Discussion:
Backup traffic
(too old to reply)
Florian Balmer
2018-07-20 08:12:27 UTC
Permalink
As much as I like the simplicity of keeping the full repository
history in one single SQLite database, I see a minor downside.

There's a lot of backup traffic, if "non-contents changes" (such as
the admin and user logs, the login cookies, but also the "PRAGMA
optimize" information) are causing updates to the repository database,
marking it dirty for the next backup cycle.

(This was also the main reason for my complaining about the leftover
WAL and SHM files, recently, which accumulated in my backup logs.
Because in the end, WAL and SHM have to be kept together with the
SQLite database, as they might contain valuable information?)

From peeking at the Fossil timeline, my question is, will the new
"backoffice processing" cause even more frequent updates to the main
repository database, i.e. with the pids stored in the configuration
table, and updated after each web page display?

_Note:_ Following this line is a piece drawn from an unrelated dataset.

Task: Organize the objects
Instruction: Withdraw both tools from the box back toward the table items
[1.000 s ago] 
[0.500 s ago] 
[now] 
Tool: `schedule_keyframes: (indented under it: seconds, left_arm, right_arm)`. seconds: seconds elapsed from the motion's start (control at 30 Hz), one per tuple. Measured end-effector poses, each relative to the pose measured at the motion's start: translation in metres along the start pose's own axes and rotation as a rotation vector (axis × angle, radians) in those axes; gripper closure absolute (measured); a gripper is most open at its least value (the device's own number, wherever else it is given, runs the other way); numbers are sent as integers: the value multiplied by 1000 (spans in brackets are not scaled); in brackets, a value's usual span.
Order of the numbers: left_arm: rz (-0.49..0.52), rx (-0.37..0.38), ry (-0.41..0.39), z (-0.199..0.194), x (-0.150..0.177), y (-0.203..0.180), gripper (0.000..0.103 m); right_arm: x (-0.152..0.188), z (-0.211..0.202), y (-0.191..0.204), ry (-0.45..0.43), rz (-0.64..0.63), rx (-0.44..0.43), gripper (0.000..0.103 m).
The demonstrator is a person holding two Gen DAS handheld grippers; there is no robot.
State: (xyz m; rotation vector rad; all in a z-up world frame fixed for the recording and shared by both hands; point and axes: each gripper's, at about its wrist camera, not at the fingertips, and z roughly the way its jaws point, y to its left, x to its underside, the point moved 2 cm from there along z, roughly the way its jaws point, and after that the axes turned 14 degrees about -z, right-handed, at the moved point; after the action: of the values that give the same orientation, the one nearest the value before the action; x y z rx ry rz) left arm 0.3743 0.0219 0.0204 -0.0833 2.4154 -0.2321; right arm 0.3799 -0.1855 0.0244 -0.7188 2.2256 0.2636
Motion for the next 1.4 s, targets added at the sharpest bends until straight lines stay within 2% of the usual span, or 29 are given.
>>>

I have created a (surprisingly simple) patch to attach a separate
login cookie database (shared among all repositories in the same
directory), so that plain login and logout actions will no longer
cause repository database writes. With admin and user logs turned off,
and "PRAGMA optimize" removed, the repository database is only touched
if there's new contents, or new configuration settings.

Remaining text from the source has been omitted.